Giants president Buster Posey faced Kershaw more than any major-league hitter, and while he won his share of battles (three home runs, three doubles, just 19 strikeouts in 113 at-bats), he was otherwise reduced to replacement-level production (.221 average, .267 on-base percentage). Posey said he would watch intently as Kershaw warmed up, looking for any weakness to exploit. Kershaw was one of the most challenging pitchers that Posey ever faced.

But facing Kershaw was a piece of cake compared to the daunting task that is before Posey now.

The Giants will have all the usual roster conundrums to solve this offseason. They’ll have to rebuild a rotation that is unsettled beyond Ray, Logan Webb, and perhaps Landen Roupp. The bullpen requires a complete reconstruction. A center-field solution that could push Jung Hoo Lee to a corner wouldn’t hurt.

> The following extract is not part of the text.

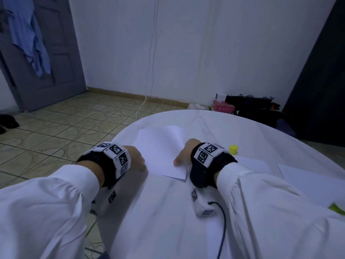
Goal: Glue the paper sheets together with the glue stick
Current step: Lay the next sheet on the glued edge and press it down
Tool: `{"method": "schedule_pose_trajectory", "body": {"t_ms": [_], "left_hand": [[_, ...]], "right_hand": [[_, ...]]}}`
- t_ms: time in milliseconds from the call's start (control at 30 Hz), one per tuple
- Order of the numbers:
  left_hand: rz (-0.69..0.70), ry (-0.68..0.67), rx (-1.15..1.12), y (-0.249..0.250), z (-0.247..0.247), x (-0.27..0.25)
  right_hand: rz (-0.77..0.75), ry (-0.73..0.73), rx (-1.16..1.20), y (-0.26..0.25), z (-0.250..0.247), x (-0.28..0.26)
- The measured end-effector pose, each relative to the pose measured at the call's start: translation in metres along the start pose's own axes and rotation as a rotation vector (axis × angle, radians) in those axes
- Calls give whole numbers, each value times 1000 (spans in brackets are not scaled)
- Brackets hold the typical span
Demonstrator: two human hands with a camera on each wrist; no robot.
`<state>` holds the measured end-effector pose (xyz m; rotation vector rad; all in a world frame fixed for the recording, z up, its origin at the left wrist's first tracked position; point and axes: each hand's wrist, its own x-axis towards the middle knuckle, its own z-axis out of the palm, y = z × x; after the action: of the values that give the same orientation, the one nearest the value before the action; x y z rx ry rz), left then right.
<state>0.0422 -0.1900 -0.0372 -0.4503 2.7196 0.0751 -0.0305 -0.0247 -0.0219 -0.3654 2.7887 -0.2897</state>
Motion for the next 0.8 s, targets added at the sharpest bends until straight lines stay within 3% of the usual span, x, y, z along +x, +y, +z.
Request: {"method": "schedule_pose_trajectory", "body": {"t_ms": [100, 267, 400, 500, 667, 800], "left_hand": [[50, 50, -167, -11, 0, -11], [84, 315, -720, -15, -13, -39], [204, 240, -1035, 0, -14, -66], [314, 135, -1081, 28, -9, -90], [395, 38, -961, 81, 14, -124], [408, -51, -843, 109, 35, -136]], "right_hand": [[9, 42, 273, -1, -2, -21], [-36, 99, 549, 30, -23, -77], [-3, 98, 660, 80, -37, -127], [9, 64, 795, 126, -38, -163], [-1, -27, 1021, 192, -20, -202], [102, 11, 883, 220, -9, -221]]}}
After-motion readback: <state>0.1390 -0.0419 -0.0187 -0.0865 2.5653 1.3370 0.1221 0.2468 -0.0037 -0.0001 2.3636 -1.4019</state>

Although Posey scored a major victory in June when he traded for Rafael Devers, acquiring the kind of impact hitter that three of his predecessors could not, the Giants clearly need more heft in their lineup.

The biggest conundrum might be unsolvable. How do the Giants hope to get on the same level as their archrivals? How do they close the gap with the Dodgers, who are cruising to their 12th division title in 13 years? How can they possibly make that a reachable goal, in the short term or otherwise, when the Dodgers have the greatest two-way talent the game has ever seen?

Ohtani’s home run was his 52nd of the year. He scored his 139th run. He has a chance to become the third player since World War II (joining Jeff Bagwell in 2000 and Ted Williams in 1949) to score 150 runs in a season. He also threw five no-hit innings against the Philadelphia Phillies last Tuesday. So for this weekend series, at least, he won’t pick up the mantle from Kershaw and torment the Giants from the mound.

Ohtani is off to a good start against them, though. He is 1-0 with a 0.60 ERA in three career starts against the Giants, including three scoreless innings this season. At the plate? He’s batting .316/.420/.663 with nine home runs and 18 RBIs in 112 plate appearances.

Ouch. At least you get Novocaine with a root canal.

Oh, and it’s not as if the Giants can walk Ohtani every time. Mookie Betts followed Ohtani’s homer by going deep on the very next pitch.

“We have ideas how we can (get him out,” Melvin said. “I’m not going to go over what the scouting report is, but obviously you have to be careful in some situations with him.”

The most hopeful truth is that the Giants do not necessarily have to go through Ohtani and the Dodgers to hoist another trophy. A three-wild-card format offers forgiveness. But the Giants are like any business. They want satisfied customers. And they know that some fans will always view their satisfaction through the lens of the rivalry. For all the positives the Giants can take away from this season, a 12-25 record against the three NL West teams that are trying to win (6-7 against the Arizona Diamondbacks, 3-10 against the San Diego Padres, 3-8 against the Dodgers with two to play) shows how far they still have to go.

It’s a relief that they no longer have to cross swords with Kershaw. Except now they must engage in hand-to-hand combat with a walking heavy-infantry tank.

The respect for Kershaw might have been grudging at times, but it was constant. It was reciprocal, too. Kershaw executed his exit with perfect grace, acknowledging plate umpire Lance Barksdale for turning off the pitch clock and tipping his cap to the visiting dugout, where every Giants player and coach was standing at the rail and applauding.

“That’s who he is,” Melvin said. “He’s a pro’s pro. He’s been doing it for a long time and he’s got respect around the league. Stuff like that is the reason why.”